Queste elezioni correnti sono sorprendenti:
Hillary Clinton è una figura politica mainstrem, è una democratica, ma
in altri tempi si sarebbe chiamata una repubblicana moderna: entrambi i
partiti si sono spostati molto a destra nel periodo delle politiche
neoliberali, divenendo poco riconoscibili.
A proposito del cambio
climatico, ogni singolo candidato alle primarie ne nega l’esistenza e
perciò non se ne parla più. Donald Trump, invece pensa che dobbiamo
incrementare l’uso dei combustibili fossili, specialmente di carbone,
eliminare le restrizioni, smantellare la COP21, e rifiutare ogni
assistenza ai paesi poveri che tentano di investire nelle energie
sostenibili. La sua campagna sta inoltre facendo emergere situazioni
analoghe a quelle del nord Europa con episodi di xenofobia, rabbia,
paura: la popolazione bianca, che ha una forte tradizione di supremazia
bianca, è attraversata però da un inquietante e nuovo fenomeno
demografico: c’è un aumento del tasso di mortalità tra i maschi bianchi
della classe lavoratrice (35-55 anni) e questo non era mai accaduto in
un paese sviluppato e non in guerra… Non è così semplice risalire da
questa situazione.
C’è relazione tra il crollo dei grandi modelli
culturali, come quello raccontato nel suo documentario «Requiem for the
American Dream» e la crescente xenofobia?
Sì, anche in Europa. Un
paio di giorni fa la Merkel ha subito un duro colpo nelle regionali da
un partito di ultra destra; la Danimarca è un paese con una percentuale
credo pari all’1% di popolazione migrante e sta letteralmente
collassando poiché l’idea che qualsiasi cosa possa interferire con la
loro purezza è inaccettabile. Quando mi riferisco al crollo del sogno
americano alludo a problemi sociali ed economici molto rilevanti per la
classe operaia, i cui salari sono uguali a quelli di 40 anni fa;
nonostante la crescita del PIL, negli ultimi 15 anni il 95% della
ricchezza prodotta è andata nelle tasche di appena l’1% della
popolazione.
Gli Stati Uniti sono il paese più ricco del mondo, ma
se consideriamo il Pil rispetto alle misure di giustizia sociale, nelle
statistiche dell’Ocse, il loro posto è molto in basso, alla stregua di
paesi come la Grecia e la Turchia. Non ci sono ammortizzatori sociali, i
salari sono bloccati e i lavori diventano temporanei invece che
permanenti. Si perdono lavori nell’industria manifatturiera in parte per
i progressi tecnologici e in parte perché le multinazionali scelgono di
produrre all’estero dove i salari sono più bassi.
Ma gli
immigrati non c’entrano, anzi migliorano lo stato dell’economia:
lavorano, pagano le tasse, in qualche caso investono. Per questo è
inquietante che in paesi europei come la Germania, dove il tasso di
migranti è alto, il razzismo invece di diminuire, aumenti.
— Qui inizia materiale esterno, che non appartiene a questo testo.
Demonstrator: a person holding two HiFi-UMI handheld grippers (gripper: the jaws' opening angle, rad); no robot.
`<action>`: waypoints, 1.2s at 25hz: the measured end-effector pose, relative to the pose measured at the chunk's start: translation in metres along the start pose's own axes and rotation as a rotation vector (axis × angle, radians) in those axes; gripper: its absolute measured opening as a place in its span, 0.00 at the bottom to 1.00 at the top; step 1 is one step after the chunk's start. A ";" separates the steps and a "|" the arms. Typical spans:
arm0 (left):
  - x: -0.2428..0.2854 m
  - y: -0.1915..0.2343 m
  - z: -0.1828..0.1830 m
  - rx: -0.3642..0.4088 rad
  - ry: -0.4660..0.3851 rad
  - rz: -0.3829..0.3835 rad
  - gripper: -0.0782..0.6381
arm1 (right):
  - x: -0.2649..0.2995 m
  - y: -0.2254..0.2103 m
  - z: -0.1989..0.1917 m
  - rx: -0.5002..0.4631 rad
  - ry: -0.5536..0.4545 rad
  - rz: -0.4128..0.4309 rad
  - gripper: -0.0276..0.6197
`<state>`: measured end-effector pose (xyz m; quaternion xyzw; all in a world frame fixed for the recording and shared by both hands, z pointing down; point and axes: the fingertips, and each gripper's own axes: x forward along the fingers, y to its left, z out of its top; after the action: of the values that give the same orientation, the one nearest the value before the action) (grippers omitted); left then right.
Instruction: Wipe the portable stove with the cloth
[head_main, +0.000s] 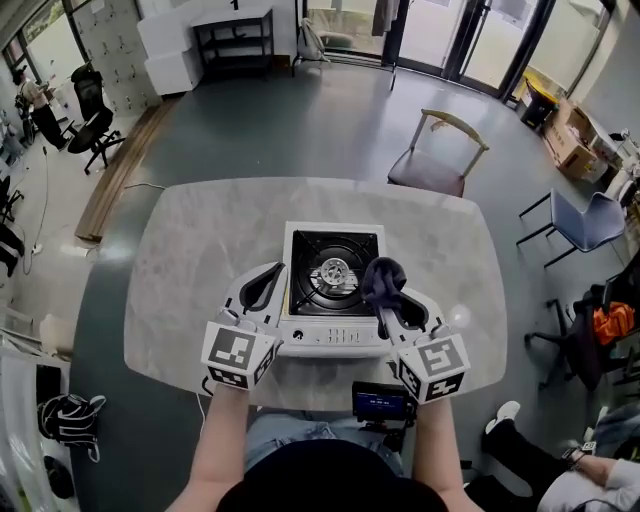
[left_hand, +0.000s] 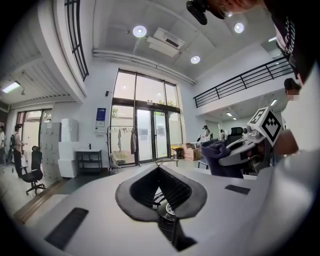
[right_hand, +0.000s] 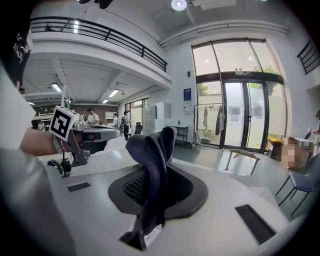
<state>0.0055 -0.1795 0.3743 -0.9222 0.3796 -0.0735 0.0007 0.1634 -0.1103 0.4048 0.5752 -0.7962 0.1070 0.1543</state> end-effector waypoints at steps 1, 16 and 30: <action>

Quali sono i rischi per la ricerca scientifica nel mondo contemporaneo?
La
scienza negli stati totalitari corre dei rischi molto seri , ma anche
in altri ambiti ci possono essere forti limitazioni, a volte molto
difficili da superare. Negli Stati uniti, per esempio, ci sono barriere
per quanto riguarda la ricerca sulla cellule staminali, soprattutto
barriere culturali e sociali. In campi più affini alla ricerca
scientifica il contenzioso politico è molto più evidente, ad esempio nel
dibattito sul cambio climatico, che riguarda tutti: il partito
repubblicano si limita a negare la sua esistenza.
Lamar Smith, un
rappresentante repubblicano, cristiano evangelico, assilla gli
scienziati richiedendo loro di fornire i tabulati delle loro mail tra
colleghi, in cerca di una traccia di cospirazione, che tagliando il
consumo di combustibili fossili, distruggerebbe l’economia. Anche nelle
scienze politiche, come in quelle politico-sociali, le ripercussioni
possono essere molto importanti; le ricerche sulle relazioni tra
opinione pubblica e politiche pubbliche, come dicevo, non sono quasi mai
finanziate, visto che portano spesso alla scomoda conclusione che
l’opinione pubblica è poca cosa in politica.
Il 24 settembre si
terrà a Roma una grande manifestazione di solidarietà contro l’attacco
di Erdogan al popolo curdo; qual è la sua opinione al riguardo?
Il
conflitto risale agli anni ’90: migliaia di persone uccise, centinaia
di villaggi distrutti, centinaia di migliaia di persone fuggirono e
tutte queste operazioni sono state appoggiate dagli Stati Uniti e paesi
Nato. Tra le orribili atrocità ci furono anche processi sommari, come
quello al mio editore del tempo, per un mio libro in cui erano contenute
5 pagine sulle repressioni in Turchia.
Dopo un momento di
maggiore tolleranza – uno dei miei ultimi viaggi è stato per un
intervento in memoria del coraggioso editore Hrant Dink che voleva far
luce sul massacro degli armeni e che fu ucciso – nell’ultimo anno la
repressione si è accentuata: ci sono stati attacchi contro la
popolazione curda, centinaia di intellettuali sono stati minacciati,
licenziati, imprigionati; gli attacchi in Siria, teoricamente contro
l’Isis, si sono dimostrati rivolti ai curdo siriani per impedire loro il
controllo del confine con la Turchia.
È un conflitto molto aspro
che non accenna a migliorare ed è vergognosa la poca attenzione
dell’Europa, dovuta probabilmente alle negoziazioni ciniche che sta
portando avanti per tenere lontani i profughi siriani. Gli Usa hanno
accolto 10.000 profughi, un numero esiguo che rivela la profonda crisi
morale di tutti i paesi occidentali: gli stessi, Italia inclusa, che
hanno creato le condizioni per questo conflitto, che hanno fornito armi e
copertura diplomatica.
In termini di responsabilità, è una crisi umanitaria davvero molto pesante per i paesi Nato.